Universities in Iceland

Universities in Iceland by City:


About universities in Iceland

As national university systems go, Iceland’s is quite young: its oldest school, the University of Iceland (Háskóli Íslands) in Reykjavík, was founded in 1911. Háskóli Íslands was originally a school for those interested in government and civil service, but today it has over 160 fields of study, including graduate and professional degrees. In addition to the University of Iceland, there are six other colleges and universities in the country, of which three are public, meaning students who go there pay no fees. Icelandic society has always placed a high priority on education, and the nation has had a long history of free, high-quality education for all citizens. It is considered imperative that all students, including those who are disabled or mentally handicapped, have an equal opportunity at getting a good education.

Some of Iceland’s colleges and universities specialize in a particular area of study, such as the arts or agriculture. Agricultural education has a particularly strong place in the system, since so much of Iceland’s economy has historically been dependent on livestock and fishing. Icelandic universities have a number of particular specialties based on the unique geology, history, economy, and culture of the country. Icelandic universities, for example, have some of the best programs in the world in geothermal energy, since this is a prime source of energy on the island. Agricultural studies are also common, as are geology, tourism studies, and certain kinds of engineering.

Despite the fact that almost 1/3 of Icelanders live in the capital, Reykjavik, there are several colleges and universities outside the capital. Akureyri, a quiet town in the north of the island, has a highly-regarded university, as does the town of Borgarbyggð, in the mostly rural west. Reykjavik does, however, house three of Iceland’s seven universities, all of them quite distinct from one another.

Iceland has a rich intellectual history, in which the universities have played a significant role. For centuries, this chilly island has produced some of Europe’s most acclaimed writers, from the mythic poetry of Snorri Sturlusson to the contemporary novels of Halldor Laxness. The preservation and study of Icelandic literature, as well as the perpetuation of the language itself, is seen as one of the primary functions of Icelandic universities.

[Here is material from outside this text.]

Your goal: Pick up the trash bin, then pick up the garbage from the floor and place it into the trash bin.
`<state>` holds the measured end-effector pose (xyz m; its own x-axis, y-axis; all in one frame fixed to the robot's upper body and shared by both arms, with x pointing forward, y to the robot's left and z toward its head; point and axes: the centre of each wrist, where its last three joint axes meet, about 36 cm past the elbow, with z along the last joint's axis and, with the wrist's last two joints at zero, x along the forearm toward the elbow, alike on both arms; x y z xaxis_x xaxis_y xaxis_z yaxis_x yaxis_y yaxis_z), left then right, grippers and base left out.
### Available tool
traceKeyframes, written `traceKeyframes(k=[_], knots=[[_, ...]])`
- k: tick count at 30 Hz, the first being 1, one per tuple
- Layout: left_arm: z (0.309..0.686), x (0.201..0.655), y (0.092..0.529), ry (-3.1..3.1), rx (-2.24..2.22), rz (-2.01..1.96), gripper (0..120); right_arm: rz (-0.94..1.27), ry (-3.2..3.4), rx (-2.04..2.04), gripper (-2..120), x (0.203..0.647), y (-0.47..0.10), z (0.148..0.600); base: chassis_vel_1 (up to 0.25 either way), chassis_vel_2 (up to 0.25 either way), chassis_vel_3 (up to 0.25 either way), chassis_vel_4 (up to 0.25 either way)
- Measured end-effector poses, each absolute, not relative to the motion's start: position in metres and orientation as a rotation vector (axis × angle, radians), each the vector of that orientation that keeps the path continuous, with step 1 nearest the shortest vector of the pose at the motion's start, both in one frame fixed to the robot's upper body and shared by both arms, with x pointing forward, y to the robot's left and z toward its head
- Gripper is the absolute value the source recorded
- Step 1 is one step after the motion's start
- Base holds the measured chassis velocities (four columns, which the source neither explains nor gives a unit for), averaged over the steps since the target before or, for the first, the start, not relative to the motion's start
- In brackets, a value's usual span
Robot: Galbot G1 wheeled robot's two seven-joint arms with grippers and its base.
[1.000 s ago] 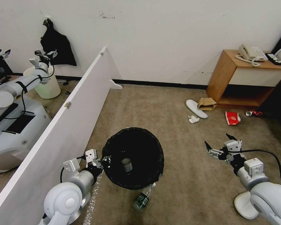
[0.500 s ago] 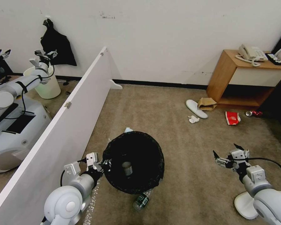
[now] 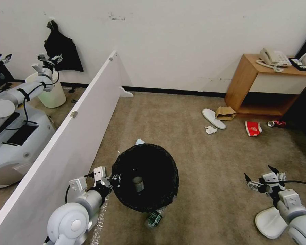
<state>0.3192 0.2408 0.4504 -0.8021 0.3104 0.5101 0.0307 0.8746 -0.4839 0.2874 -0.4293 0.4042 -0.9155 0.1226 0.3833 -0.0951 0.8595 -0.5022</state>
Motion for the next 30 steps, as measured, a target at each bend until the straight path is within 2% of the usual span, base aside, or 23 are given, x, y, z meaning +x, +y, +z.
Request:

There is a university entrance exam in Iceland called the Stúdentspróf, but it is not seen in quite the same dramatic light as entrance exams in other countries. Because competition for spots in Icelandic universities is fairly light (there are more than enough spots to go around among the small population, and the easygoing Icelanders feel little need to fight over them), the universities have the luxury of making admissions decisions based on a more comprehensive view of the applicant. Thus, the Stúdentspróf is an important but not life-altering test.